Mercredi, la Réserve fédérale a décidé de ne pas modifier ses taux directeurs, les maintenant entre 3,50 et 3,75%. Cette décision met fin à une série de baisses amorcées en septembre, controversée par deux membres de la Fed proches de l'ancien président américain.
Dans son communiqué, la Fed souligne que la croissance économique aux États-Unis apparaît "robuste", indiquant qu'un soutien monétaire supplémentaire n'est pas nécessaire. Parmi les douze membres votants, Stephen Miran et Christopher Waller ont exprimé leur désaccord, souhaitant des réductions supplémentaires des taux.

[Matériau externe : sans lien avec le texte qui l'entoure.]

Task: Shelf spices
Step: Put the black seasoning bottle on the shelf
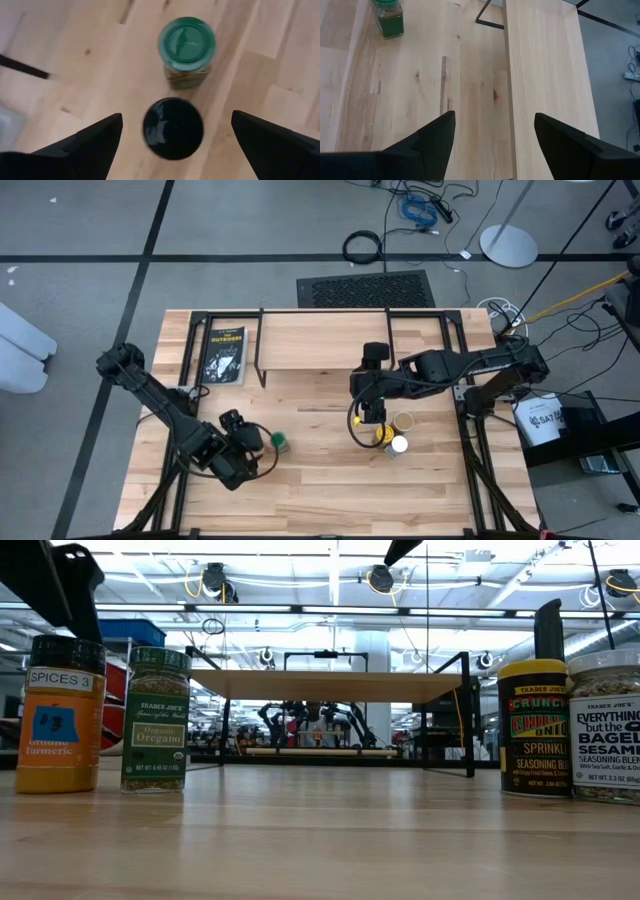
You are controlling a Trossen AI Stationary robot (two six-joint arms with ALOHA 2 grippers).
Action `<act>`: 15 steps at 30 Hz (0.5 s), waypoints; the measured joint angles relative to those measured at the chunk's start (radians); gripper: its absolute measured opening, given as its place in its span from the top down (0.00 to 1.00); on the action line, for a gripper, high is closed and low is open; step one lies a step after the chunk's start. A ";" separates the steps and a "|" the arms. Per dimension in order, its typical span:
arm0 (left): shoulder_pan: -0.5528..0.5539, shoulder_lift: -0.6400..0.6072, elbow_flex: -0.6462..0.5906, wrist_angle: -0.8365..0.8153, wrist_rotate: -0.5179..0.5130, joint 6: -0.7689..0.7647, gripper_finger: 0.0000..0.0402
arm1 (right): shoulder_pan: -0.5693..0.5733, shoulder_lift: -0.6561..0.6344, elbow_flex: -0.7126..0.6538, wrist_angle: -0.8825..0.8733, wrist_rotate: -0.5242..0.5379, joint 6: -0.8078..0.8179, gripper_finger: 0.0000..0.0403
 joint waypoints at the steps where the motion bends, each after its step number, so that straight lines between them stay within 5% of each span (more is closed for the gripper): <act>1: 0.003 0.000 -0.005 0.021 0.007 0.005 0.04 | 0.000 0.000 0.000 0.000 0.000 0.000 0.35; 15: 0.016 -0.001 -0.061 0.077 0.043 0.028 0.04 | 0.000 0.000 0.000 0.000 0.000 -0.001 0.35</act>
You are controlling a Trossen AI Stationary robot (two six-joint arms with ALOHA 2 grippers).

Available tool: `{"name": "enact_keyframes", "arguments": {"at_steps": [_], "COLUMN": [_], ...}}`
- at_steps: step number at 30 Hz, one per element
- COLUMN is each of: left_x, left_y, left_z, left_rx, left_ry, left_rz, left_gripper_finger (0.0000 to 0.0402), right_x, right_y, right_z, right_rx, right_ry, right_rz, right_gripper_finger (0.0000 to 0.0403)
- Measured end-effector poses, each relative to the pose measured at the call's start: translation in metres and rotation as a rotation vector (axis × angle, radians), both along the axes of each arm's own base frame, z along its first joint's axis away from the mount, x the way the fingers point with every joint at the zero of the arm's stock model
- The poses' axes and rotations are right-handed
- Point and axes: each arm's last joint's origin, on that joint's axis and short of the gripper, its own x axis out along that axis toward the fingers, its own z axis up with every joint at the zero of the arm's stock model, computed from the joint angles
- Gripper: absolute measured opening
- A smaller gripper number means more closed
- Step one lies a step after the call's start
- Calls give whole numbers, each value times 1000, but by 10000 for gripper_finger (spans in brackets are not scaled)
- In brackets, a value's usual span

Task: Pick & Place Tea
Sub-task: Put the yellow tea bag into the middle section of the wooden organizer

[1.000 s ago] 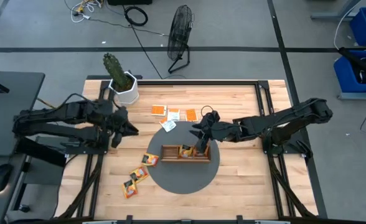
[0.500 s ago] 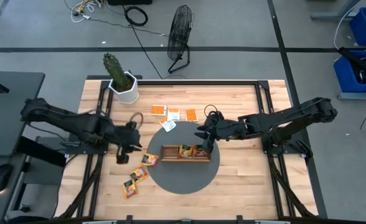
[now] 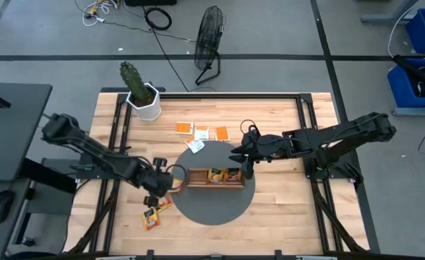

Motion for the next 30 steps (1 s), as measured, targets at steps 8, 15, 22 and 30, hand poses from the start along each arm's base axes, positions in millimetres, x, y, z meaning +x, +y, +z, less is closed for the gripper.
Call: {"name": "enact_keyframes", "arguments": {"at_steps": [8,15,22,30], "left_x": [12,13,18,20], "left_y": [-11,-9,-11,-11], "left_z": [-20,-24,-39,-56], "left_rx": [-122,-74,-14,13], "left_ry": [80,79,116,193], "left_rz": [4,17,7,17], "left_gripper_finger": [118,182,194,182], "right_x": [-1,-1,-2,-2], "right_y": [2,1,1,1], "right_z": [-1,-2,-3,-4], "right_rx": [-17,-35,-42,-44], "right_ry": [12,22,36,50], "right_rz": [25,36,40,42], "right_gripper_finger": [132,132,132,132]}}
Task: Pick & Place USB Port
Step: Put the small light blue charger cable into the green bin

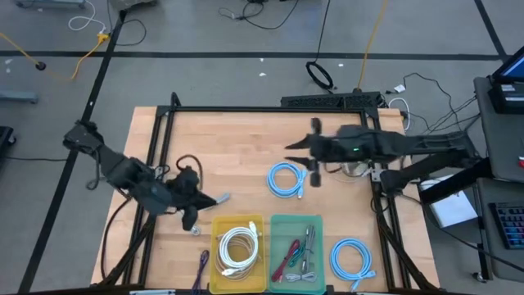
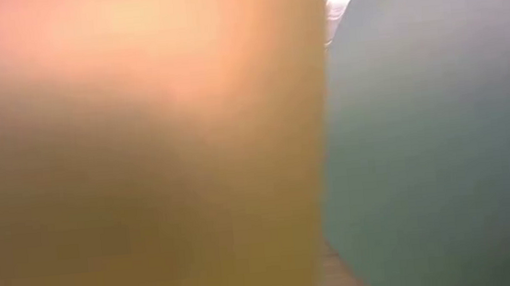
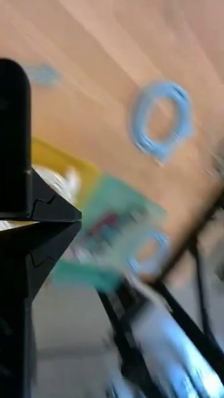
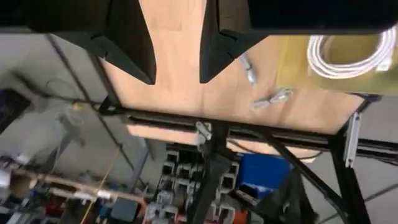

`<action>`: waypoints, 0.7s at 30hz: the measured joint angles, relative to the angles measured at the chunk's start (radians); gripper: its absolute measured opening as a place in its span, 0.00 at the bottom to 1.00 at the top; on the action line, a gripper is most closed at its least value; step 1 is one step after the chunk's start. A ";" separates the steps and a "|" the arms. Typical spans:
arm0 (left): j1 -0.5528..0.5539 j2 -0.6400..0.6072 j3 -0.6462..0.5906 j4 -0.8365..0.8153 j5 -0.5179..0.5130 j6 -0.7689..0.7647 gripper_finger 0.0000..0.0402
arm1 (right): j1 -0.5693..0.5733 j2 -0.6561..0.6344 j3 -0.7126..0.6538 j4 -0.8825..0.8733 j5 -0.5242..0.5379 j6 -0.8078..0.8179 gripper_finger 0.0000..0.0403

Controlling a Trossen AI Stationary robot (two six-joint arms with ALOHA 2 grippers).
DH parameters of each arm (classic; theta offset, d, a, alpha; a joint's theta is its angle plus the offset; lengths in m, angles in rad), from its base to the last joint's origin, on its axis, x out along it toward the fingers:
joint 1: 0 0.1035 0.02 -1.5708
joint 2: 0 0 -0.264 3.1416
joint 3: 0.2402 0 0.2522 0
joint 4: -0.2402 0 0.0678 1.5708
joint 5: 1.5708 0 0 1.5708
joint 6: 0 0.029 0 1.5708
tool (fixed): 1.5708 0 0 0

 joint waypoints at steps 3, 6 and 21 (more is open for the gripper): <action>-0.007 0.040 -0.001 -0.156 0.016 -0.090 0.02 | 0.000 0.035 0.008 0.038 -0.005 0.064 0.28; -0.001 0.092 -0.001 -0.292 0.075 -0.129 0.03 | 0.020 0.048 0.008 0.062 -0.002 0.103 0.29; 0.386 0.380 -0.075 -0.315 0.366 0.158 0.49 | 0.158 0.019 0.008 0.058 0.003 0.278 0.37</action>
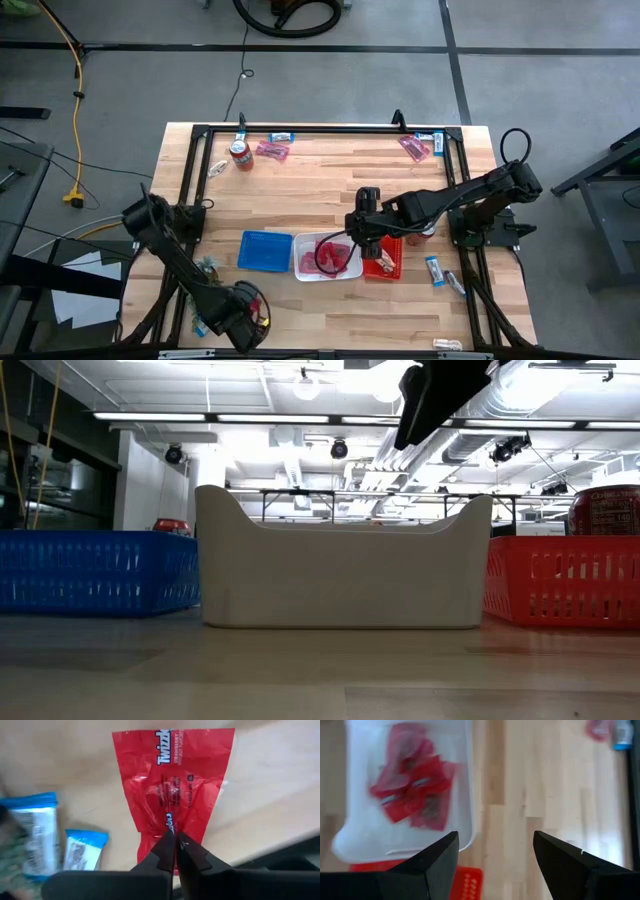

Deux gouverneurs proches de Trump en désaccord sur la politique monétaire
Le gouverneur Stephen Miran, nommé par Trump, est un fervent partisan de baisses de taux. Il a été rejoint par Christopher Waller, également nommé durant le mandat précédent de Trump, dont les opinions sont particulièrement scrutinées car il est pressenti pour succéder à Jerome Powell lorsque son mandat prendra fin en mai 2026.
Trump a pour objectif de placer un banquier central à la tête de la Fed qui soutiendrait des taux d'intérêt plus bas, visant à stimuler l'économie et diminuer les charges de la dette publique. Cependant, l'inflation reste une préoccupation, se chiffrant à 2,8% en novembre, avec de possibles hausses à 2,9% en décembre, selon les déclarations de Powell lors de sa conférence de presse.
Affirmer l'indépendance de la Fed
Jerome Powell a également insisté sur la nécessité de maintenir l'indépendance de la Fed, déclarant qu'il espère que l'institution ne sera jamais influencée par des considérations politiques. Fraîchement touché par une enquête du ministère de la Justice sur les coûts de rénovation de son siège, Powell a qualifié cela d'"attaque" contre l'indépendance de la Fed.
"Si nous perdons l'indépendance de la Fed, il sera difficile de la retrouver. J'espère sincèrement que cela n'arrivera pas".
Il a exprimé son inquiétude quant à l'influence que la pression politique peut avoir sur la politique monétaire, incitant son successeur à "rester éloigné de la politique politicienne".
Une économie toujours robuste
La Fed a fait savoir qu'elle n'a pas l'intention de réduire les taux à court terme, affirmant que l'économie américaine est en croissance. Le taux de chômage est également en stabilisation, se chiffrant à 4,4% en décembre, selon la Fed.
Les marchés semblent avoir compris le message, n'attendant pas de nouvelles baisses de taux avant la réunion du mois de juin, selon l'outil de suivi CME FedWatch.